“Siapapun yang bermain pasti akan terungkap dan tentunya hal ini tidak dapat dibiarkan berlarut – larut,” ungkap Hilman.
Selain itu, Hilman juga berharap pemerintah kabupaten Tangerang dalam hal ini Badan Pendapatan Daerah harus dapat segera melakukan audit atas dugaan tersebut.
“Semua kalangan mencium aroma kurang sedap atas dugaan pembiaran itu, mulai dari oknum Bapenda sampe oknum satpolpPP jadi bukan tidak mungkin kami akan membentuk konsorsium untuk bergerak menuntaskan persoalan tempat hiburan malam di Gading Serpong,” kata Hilman.
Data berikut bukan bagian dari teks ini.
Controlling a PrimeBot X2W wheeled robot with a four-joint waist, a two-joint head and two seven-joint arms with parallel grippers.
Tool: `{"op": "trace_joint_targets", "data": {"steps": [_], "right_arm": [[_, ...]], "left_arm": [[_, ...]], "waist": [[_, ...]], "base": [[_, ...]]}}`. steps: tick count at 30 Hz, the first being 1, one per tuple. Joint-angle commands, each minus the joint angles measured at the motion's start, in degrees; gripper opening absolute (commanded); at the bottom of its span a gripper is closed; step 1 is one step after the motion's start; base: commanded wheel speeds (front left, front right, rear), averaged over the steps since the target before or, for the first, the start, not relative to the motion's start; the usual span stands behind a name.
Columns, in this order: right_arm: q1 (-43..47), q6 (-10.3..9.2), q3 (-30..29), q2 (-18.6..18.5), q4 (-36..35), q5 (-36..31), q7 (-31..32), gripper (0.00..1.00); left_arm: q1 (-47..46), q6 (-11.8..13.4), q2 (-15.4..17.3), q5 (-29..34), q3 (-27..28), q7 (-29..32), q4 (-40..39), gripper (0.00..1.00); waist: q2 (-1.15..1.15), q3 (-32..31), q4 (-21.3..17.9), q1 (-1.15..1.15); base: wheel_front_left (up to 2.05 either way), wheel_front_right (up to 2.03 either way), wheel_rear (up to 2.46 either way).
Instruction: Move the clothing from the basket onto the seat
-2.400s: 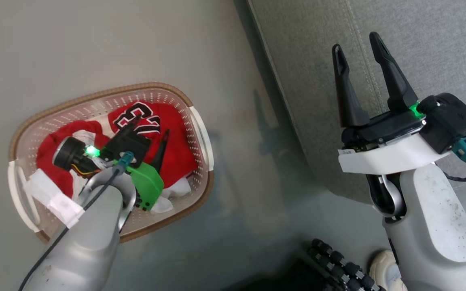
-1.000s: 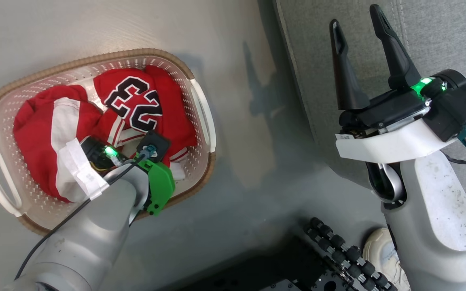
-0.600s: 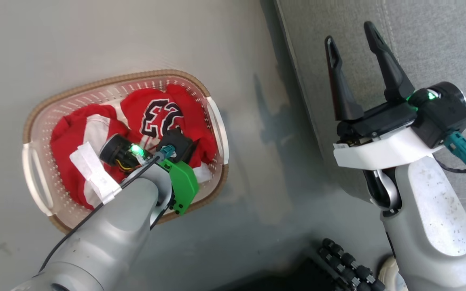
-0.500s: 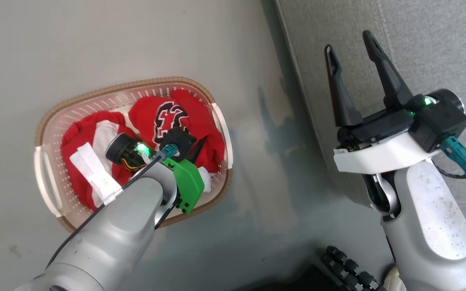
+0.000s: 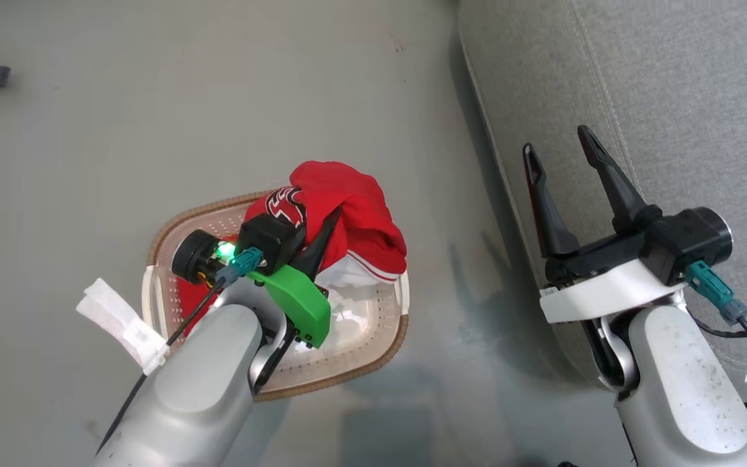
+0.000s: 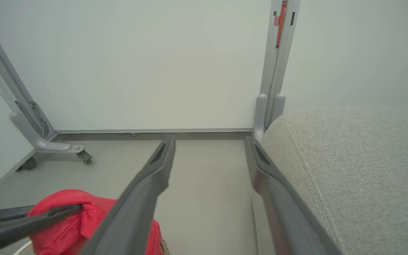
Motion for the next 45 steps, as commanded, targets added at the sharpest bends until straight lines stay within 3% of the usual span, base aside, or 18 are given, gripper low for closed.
{"op": "trace_joint_targets", "data": {"steps": [1,9,16,31,45], "right_arm": [[1.37,-0.02,-0.25,-0.23,0.36,-0.22,-0.12,1.0],[4.24,-0.02,-0.18,-0.22,1.56,-0.08,-0.12,1.0],[6.59,-0.02,-0.34,-0.22,2.41,0.32,-0.12,1.0],[10.27,-0.02,-1.29,-0.22,2.12,0.61,-0.12,1.0],[10.82,-0.02,-0.82,-0.2,0.86,0.13,-0.12,1.0]], "left_arm": [[1.63,0.04,0.07,1.15,1.5,-0.2,-1.62,0.0],[6.28,-0.18,-0.92,4.92,8.55,-0.21,-9.19,0.0],[8.22,-0.25,-1.8,5.39,11.42,-0.21,-14.83,0.0],[1.75,-0.27,-2.1,5.33,12.32,-0.2,-26.36,0.0],[2.12,-0.27,-1.55,5.16,12.2,-0.21,-28.37,0.0]], "waist": [[0.0,-5.06,3.1,0.0],[0.0,-10.96,3.81,0.0],[0.0,-15.36,3.56,0.0],[0.0,-19.32,4.26,0.0],[0.0,-20.52,3.98,0.0]], "base": [[0.0,0.0,0.0],[0.0,0.0,0.0],[0.0,0.0,0.0],[0.0,0.0,0.0],[0.0,0.0,0.0]]}}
Sayangnya hingga berita ini dilansir kepala Badan Pendapatan Daerah Kabupaten Tangerang Slamet Budi belum merespon dan memberikan klarifikasi.
Wartawan sudah mencoba menghubungi via aplikasi pesan singkatnya namun belum mendapatkan respon.
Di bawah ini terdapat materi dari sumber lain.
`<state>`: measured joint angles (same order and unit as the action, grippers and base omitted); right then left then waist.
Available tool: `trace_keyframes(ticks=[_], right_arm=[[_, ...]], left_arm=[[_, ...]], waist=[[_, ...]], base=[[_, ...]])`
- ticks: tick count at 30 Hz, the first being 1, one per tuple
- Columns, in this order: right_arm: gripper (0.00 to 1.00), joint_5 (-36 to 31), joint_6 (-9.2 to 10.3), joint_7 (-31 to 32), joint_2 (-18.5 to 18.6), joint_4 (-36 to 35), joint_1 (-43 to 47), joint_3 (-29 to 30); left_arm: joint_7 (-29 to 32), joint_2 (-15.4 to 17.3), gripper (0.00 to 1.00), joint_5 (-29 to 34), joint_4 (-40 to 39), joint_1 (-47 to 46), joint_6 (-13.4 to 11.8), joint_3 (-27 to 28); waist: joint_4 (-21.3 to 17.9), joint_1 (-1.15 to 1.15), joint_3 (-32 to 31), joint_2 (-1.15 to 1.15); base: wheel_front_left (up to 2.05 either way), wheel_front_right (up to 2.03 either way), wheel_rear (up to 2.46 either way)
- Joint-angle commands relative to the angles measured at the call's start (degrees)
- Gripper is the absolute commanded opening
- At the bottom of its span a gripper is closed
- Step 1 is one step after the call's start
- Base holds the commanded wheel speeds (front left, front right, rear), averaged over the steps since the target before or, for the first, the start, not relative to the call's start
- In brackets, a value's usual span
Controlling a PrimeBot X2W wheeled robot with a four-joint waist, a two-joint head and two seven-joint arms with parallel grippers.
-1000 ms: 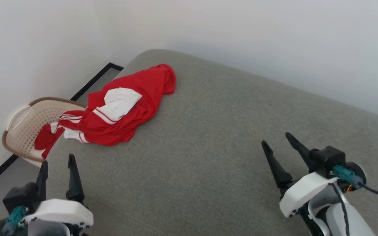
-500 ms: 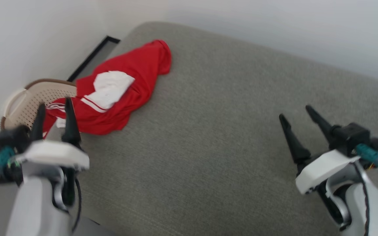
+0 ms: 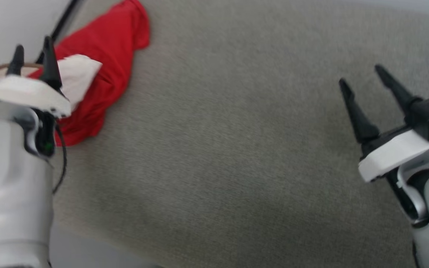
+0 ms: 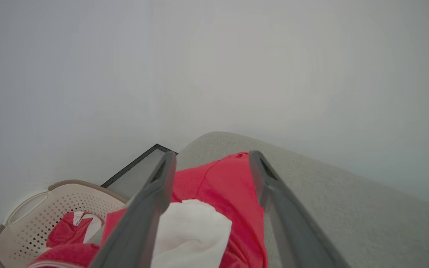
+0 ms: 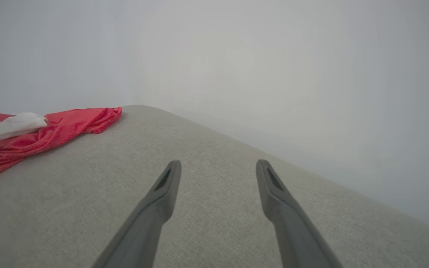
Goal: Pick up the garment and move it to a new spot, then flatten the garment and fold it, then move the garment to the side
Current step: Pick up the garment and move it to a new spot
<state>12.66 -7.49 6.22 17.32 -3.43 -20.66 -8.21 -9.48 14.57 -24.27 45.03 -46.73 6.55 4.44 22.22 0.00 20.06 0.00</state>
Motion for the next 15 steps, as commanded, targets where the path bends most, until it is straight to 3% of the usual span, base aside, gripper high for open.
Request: trace_keyframes(ticks=[1, 6, 15], right_arm=[[1.0, 0.0, 0.0, 0.6, 0.5, -1.1, -1.2, 0.2], [1.0, 0.0, 0.0, 2.1, 1.7, -3.6, -2.6, 0.4], [1.0, 0.4, 0.0, 5.5, 3.6, -8.5, -3.3, 1.5]], left_arm=[[0.7, 0.8, 1.0, -0.5, 3.1, -3.3, 0.3, -0.5], [2.9, 2.1, 1.0, -1.3, 10.7, -9.0, 0.4, -0.6], [13.1, 4.1, 1.0, -3.1, 24.8, -17.3, -0.5, -0.5]], waist=[[-2.7, 0.0, 4.3, 0.0], [-4.1, 0.0, 7.7, 0.0], [-6.2, 0.0, 12.9, 0.0]], base=[[0.0, 0.0, 0.0], [0.0, 0.0, 0.0], [0.0, 0.0, 0.0]])
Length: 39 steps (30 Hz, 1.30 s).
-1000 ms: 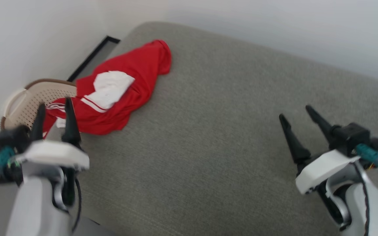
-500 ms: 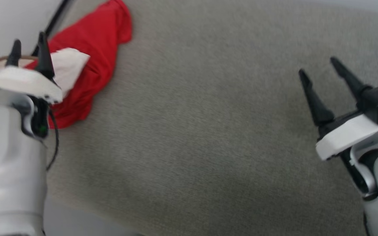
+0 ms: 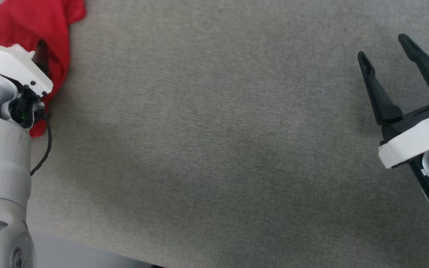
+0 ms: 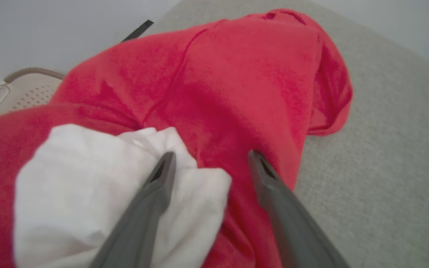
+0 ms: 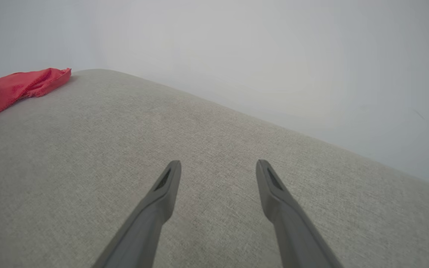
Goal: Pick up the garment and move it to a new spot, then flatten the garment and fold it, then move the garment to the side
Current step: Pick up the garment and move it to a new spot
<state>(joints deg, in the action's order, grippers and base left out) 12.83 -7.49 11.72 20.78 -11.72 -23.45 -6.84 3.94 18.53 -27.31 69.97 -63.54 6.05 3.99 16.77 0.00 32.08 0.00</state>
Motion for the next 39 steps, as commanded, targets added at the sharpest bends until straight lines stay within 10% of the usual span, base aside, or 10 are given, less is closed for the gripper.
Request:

Sebelumnya, Sejumlah aktifis dan tokoh masyarakat Tangerang Raya berencana melakukan penertiban secara mandiri terhadap sejumlah lokasi hiburan malam di Gading Serpong.
Hal tersebut menyusul lantaran satpolPP Kabupaten Tangerang dinilai tidak memiliki kemauan dan kemampuan untuk menyegel dan menutup secara permanen sejumlah lokasi hiburan malam di wilayah gading Serpong yang diduga tidak menghormati surat edaran bupati dengan tetap beroperasi di bulan suci Ramadhan.